▶ [WHAT TO WORK ON]
Could you show all lines in the entries below that contain the string "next"?
+++ SUPPLIED INFORMATION +++
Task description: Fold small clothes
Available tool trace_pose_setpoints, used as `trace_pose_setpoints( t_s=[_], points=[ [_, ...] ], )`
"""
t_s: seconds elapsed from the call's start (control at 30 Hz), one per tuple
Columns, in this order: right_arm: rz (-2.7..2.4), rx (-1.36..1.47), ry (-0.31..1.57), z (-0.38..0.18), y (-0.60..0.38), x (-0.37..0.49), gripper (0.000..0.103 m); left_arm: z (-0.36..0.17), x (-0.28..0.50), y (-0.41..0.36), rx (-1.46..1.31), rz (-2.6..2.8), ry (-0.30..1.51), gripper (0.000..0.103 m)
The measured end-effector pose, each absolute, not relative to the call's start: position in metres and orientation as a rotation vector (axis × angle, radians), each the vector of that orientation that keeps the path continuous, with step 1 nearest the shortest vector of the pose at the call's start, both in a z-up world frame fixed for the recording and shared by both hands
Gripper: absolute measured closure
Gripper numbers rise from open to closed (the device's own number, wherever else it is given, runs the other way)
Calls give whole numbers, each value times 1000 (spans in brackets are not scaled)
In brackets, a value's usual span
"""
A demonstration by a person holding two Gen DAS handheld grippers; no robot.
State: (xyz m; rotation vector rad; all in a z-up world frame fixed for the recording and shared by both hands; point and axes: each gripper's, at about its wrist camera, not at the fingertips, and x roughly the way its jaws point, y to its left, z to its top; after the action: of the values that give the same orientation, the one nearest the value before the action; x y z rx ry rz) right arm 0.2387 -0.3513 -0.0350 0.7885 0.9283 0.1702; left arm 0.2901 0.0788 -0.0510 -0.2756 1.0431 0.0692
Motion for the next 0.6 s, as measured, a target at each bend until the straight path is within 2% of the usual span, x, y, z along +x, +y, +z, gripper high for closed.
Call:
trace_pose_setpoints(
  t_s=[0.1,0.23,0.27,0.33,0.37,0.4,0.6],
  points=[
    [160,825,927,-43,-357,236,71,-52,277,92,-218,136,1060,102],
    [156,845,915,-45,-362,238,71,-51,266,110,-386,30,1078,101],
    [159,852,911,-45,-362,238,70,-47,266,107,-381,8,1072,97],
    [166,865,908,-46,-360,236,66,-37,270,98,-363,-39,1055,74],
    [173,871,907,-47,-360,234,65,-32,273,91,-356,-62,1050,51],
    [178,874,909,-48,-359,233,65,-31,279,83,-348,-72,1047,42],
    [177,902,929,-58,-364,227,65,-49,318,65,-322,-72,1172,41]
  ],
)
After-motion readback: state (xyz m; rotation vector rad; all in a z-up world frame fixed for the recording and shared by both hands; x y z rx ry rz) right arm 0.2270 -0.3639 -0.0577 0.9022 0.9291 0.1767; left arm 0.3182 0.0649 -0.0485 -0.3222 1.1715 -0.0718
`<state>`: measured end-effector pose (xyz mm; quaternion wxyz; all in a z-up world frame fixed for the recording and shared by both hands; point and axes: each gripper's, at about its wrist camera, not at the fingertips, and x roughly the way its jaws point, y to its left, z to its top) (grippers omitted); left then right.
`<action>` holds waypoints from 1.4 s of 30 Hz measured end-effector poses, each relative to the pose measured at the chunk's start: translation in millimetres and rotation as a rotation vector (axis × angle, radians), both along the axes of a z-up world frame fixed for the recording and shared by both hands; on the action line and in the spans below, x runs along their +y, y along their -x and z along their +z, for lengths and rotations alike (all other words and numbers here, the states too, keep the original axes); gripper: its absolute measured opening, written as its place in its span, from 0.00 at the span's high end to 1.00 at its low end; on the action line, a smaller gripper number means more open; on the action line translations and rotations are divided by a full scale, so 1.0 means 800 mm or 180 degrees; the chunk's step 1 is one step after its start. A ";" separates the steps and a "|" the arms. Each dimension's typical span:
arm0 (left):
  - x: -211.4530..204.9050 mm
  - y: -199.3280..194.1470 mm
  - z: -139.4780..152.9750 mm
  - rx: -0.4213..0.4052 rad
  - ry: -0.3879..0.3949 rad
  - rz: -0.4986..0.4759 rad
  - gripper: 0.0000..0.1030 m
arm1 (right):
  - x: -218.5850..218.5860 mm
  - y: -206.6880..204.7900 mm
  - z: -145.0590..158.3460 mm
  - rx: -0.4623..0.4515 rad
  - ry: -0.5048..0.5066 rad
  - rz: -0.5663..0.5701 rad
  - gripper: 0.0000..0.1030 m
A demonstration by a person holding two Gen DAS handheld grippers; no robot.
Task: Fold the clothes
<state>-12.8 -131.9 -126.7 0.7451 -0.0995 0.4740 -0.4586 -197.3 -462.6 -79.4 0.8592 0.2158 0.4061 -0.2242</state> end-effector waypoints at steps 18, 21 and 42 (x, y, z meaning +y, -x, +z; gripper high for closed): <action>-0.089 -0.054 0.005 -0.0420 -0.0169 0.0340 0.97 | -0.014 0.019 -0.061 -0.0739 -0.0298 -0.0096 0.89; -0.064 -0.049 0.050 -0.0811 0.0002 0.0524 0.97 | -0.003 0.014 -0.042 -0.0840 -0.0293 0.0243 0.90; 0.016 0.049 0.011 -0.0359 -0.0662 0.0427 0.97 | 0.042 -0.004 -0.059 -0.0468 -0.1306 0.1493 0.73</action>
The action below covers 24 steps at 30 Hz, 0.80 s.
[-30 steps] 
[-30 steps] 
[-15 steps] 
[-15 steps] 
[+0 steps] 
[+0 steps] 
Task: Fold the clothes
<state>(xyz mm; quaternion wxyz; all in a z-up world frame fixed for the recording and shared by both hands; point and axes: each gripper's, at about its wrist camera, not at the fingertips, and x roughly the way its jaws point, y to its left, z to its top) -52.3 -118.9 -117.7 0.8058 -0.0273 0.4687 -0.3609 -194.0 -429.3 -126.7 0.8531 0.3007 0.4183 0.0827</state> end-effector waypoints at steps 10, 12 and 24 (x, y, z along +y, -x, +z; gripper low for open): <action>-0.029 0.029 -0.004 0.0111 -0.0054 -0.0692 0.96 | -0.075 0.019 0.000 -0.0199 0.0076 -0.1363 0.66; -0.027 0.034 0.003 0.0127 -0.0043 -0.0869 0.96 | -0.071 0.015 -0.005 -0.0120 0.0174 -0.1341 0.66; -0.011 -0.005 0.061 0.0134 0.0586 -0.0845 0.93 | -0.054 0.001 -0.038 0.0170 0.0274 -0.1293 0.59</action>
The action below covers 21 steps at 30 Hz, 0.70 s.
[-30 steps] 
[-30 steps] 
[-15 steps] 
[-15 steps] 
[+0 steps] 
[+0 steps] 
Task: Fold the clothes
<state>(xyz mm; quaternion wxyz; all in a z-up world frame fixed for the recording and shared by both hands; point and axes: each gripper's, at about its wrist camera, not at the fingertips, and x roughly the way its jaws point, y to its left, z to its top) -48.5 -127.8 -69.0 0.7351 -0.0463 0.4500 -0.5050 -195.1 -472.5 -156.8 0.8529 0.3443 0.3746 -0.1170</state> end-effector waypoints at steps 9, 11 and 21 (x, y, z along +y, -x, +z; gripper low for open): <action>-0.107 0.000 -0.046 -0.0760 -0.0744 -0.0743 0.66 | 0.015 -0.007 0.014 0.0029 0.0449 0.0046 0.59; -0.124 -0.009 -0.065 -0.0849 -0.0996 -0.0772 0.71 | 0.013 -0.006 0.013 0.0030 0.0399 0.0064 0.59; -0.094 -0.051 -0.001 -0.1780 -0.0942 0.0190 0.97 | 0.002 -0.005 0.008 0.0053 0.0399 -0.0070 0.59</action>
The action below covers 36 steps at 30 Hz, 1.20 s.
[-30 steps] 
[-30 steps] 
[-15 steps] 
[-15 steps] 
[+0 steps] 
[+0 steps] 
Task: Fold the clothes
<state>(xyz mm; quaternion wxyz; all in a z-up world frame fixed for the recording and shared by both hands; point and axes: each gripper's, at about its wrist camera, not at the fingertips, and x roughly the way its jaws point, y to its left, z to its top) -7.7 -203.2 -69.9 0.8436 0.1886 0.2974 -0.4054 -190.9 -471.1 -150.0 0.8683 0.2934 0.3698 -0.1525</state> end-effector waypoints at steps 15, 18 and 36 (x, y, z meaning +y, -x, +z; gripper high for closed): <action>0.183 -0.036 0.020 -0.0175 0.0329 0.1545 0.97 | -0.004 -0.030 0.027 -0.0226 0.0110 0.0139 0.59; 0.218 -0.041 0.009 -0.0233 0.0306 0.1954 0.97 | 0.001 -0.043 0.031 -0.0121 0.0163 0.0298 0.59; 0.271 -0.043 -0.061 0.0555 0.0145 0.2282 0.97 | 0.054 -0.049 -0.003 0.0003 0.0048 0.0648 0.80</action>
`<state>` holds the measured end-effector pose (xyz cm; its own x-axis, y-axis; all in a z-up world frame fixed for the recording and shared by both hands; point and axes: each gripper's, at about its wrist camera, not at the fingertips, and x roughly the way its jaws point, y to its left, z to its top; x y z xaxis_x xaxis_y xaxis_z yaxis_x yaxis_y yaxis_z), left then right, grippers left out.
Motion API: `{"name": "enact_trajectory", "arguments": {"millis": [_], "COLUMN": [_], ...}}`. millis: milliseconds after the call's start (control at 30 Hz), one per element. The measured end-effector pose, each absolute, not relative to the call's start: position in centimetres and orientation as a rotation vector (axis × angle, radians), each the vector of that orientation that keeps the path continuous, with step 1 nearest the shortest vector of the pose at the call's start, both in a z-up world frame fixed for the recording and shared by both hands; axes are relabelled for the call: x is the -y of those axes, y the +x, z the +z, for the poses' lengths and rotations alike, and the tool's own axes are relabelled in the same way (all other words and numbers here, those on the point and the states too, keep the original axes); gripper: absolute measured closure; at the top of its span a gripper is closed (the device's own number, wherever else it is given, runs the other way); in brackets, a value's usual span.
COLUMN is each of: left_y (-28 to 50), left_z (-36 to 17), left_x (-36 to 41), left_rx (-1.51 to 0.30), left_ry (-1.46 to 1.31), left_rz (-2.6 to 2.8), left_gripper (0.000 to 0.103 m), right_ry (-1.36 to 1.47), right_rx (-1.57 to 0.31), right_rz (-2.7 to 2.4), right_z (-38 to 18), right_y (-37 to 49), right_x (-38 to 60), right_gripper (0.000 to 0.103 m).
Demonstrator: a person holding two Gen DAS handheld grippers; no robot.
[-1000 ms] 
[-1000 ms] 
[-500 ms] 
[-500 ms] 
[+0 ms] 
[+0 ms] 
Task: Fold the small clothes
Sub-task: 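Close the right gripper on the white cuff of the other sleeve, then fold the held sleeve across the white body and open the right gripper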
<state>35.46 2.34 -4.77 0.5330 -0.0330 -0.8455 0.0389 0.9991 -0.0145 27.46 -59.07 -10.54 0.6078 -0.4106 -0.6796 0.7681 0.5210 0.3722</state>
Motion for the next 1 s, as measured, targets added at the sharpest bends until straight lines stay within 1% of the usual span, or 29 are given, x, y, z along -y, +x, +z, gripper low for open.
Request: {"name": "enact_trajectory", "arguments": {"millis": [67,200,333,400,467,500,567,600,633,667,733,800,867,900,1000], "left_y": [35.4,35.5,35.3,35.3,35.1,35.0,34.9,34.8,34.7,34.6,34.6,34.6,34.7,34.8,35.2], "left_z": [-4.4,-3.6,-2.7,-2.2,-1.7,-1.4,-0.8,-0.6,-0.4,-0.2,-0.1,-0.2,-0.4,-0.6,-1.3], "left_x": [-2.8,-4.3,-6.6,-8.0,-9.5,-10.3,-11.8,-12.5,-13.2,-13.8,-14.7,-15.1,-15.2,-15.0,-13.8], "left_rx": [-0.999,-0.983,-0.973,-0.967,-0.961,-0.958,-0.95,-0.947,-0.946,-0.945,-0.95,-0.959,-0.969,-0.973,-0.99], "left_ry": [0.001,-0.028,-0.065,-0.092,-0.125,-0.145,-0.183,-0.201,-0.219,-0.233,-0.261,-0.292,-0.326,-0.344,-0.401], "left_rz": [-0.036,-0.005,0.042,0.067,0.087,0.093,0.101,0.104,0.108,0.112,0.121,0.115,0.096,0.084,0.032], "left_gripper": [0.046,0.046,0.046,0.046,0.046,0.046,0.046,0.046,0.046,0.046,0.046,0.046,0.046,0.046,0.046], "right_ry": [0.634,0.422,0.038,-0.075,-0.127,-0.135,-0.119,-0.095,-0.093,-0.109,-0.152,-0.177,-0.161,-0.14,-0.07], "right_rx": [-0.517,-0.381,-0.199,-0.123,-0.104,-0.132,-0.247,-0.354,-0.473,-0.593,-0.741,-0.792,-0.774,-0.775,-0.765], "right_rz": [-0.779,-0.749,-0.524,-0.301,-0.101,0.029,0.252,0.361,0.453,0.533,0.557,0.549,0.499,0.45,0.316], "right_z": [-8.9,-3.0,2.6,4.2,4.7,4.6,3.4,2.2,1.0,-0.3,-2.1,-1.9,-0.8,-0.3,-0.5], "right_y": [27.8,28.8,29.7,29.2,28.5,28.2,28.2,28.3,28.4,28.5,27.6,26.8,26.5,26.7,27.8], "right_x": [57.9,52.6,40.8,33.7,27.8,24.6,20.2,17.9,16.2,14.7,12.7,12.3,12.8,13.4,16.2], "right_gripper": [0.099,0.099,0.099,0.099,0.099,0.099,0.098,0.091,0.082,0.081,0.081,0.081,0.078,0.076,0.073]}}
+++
▶ [WORKED SOLUTION]
Motion for the next 0.6 s, as measured, a target at each bend until the straight path is within 2% of the usual span, x, y, z along +x, +y, +z, gripper high for closed.
Motion for the next 1 s, as measured, targets added at the sharpest bends until straight lines stay within 1% of the usual span, or 29 are given, x, y, z along -y, +x, +z, gripper low for open.

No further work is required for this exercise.